The second time he did it, however (on the same series), the result was more predictable. Daron Bland snatched the pass away from intended target Kendrick Bourne and ran it into the end zone for a 28-3 Cowboys lead. (Some folks on the app formerly known as Twitter had a ball posting that score Sunday afternoon, albeit without any Belichick/OJ memes. Those might be going away for a while, kids.) 

Jones finished the day with a 39.9 quarterback rating, his worst since a 15.6 rating against the Dolphins in his rookie season.
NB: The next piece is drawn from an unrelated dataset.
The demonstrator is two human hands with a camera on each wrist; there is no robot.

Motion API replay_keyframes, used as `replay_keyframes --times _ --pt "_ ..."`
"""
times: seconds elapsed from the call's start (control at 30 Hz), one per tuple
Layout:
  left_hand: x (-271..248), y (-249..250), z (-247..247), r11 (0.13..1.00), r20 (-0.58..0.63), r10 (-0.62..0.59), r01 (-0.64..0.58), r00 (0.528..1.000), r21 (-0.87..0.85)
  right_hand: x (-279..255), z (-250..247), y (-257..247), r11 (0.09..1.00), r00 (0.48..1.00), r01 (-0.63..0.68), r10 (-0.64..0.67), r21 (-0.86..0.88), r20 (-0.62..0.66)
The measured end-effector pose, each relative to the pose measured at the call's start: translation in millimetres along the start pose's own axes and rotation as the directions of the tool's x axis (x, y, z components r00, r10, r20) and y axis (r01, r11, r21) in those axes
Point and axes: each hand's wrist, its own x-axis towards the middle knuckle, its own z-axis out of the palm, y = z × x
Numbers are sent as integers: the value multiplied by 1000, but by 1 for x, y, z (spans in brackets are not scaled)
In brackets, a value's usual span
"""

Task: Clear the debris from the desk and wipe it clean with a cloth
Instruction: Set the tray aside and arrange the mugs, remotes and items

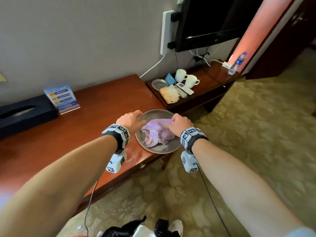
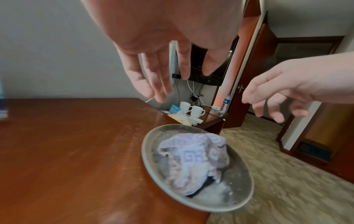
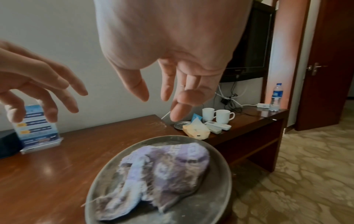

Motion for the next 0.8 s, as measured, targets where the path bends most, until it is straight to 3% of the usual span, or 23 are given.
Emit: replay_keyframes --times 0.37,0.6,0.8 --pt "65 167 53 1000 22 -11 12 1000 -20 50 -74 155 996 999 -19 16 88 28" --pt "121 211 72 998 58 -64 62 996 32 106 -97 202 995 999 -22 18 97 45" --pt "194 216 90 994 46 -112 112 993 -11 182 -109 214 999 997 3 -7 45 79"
Belichick pulled him in the second half in favor of Zappe, and everybody only wondered what took him so long to do so. The coach will have to wait at least another week to join George Halas and Don Shula as the only NFL coaches with 300 career regular-season victories, but do you really give a flying foot joke when the franchise he’s in charge of is falling into a disrepair that’s going to take years of refurbishment? For what, a banner? Like the “18-1” one? Sweet. That’ll be worth it. 

This is where the team that claims six Lombardi trophies finds itself, with a 1-3 record that says little more than it can (barely) beat the Jets. Everything in Foxborough is a reminder of the past for a team that looks increasingly clueless about what its future might resemble. Just look at the way this year’s team was constructed — paying no attention to the holes on the offensive line, purchasing broken goods in JuJu Smith-Schuster because it represented the best “deal.” Does anything about it suggest there’s a cohesive plan whatsoever? 


For better or worse (mostly the latter), it’s been a dysfunctional introduction to the NFL for Jones, who despite having a farcical Pro Bowl selection to his name, has done little to help the Patriots believe he’s the right quarterback for the job over the long haul. Jones has gone from a promising rookie season to creating an entire industry we never thought possible: Matt Patricia Apology Cards. 

So caught up in the Mac Jones Excuse Caravan were we that we failed to even wonder if the complication might lie in the position, not the overmatched boob trying to make it look presentable. We were too busy busting on the people around him, blaming them for failing to give Mac Jones the tools he needs to succeed instead of realizing what’s become evident now; the problem may be Mac himself. 

It was hard to come out of Sunday thinking anything but. 

“It wasn’t a great day,” Jones said. “I’m not going to let it carry over to next week. It’s going to be done after I watch the film.” 

We’ll see. For Jones’s sake, it had better be. 

This weekend against the New Orleans Saints represents his final stand. I’m not as interested in the quarterback that helped lead to the debacle in Dallas; I’m more curious about how that guy responds one week later. How does a first-round draft pick feel after getting yanked from a national Game of the Week? What we see out of Jones on Sunday might determine everything we should expect out of the player long-term. If he comes out blazing and gives you reason to believe against the Saints, feel free to hang onto that fading faith. 


If he turtles and wilts yet again, Patriot fans can rightfully start talking about where they can get their next franchise quarterback in the 2024 draft. And the boos at Gillette might be majestic come around 4 p.m. Sunday afternoon.

No more Macscuses. 

“I’ve got to put a better product out there to beat good teams,” Jones said, disregarding the fact that his performance Sunday wouldn’t have beaten the worst team in football. Never mind the good ones. 

The excuses end there. This Sunday has now become the defining game of Mac Jones’s young NFL career. If he responds positively, then let’s keep talking. The team needs to pick up or decline Mac’s fifth-year option by May, which means they’re running out of time in order to avoid it turning into a Daniel Jones situation ($160 million owed over four years).

If he gags, then start buying draft magazines. 

“I’m definitely disappointed,” Jones said, “but at the end of the day, I’m going to keep grinding.” 

The 1-3 Patriots return to Gillette to face the 2-2 Saints Sunday. Jones will be grinding in a stadium where the excuses have run dry.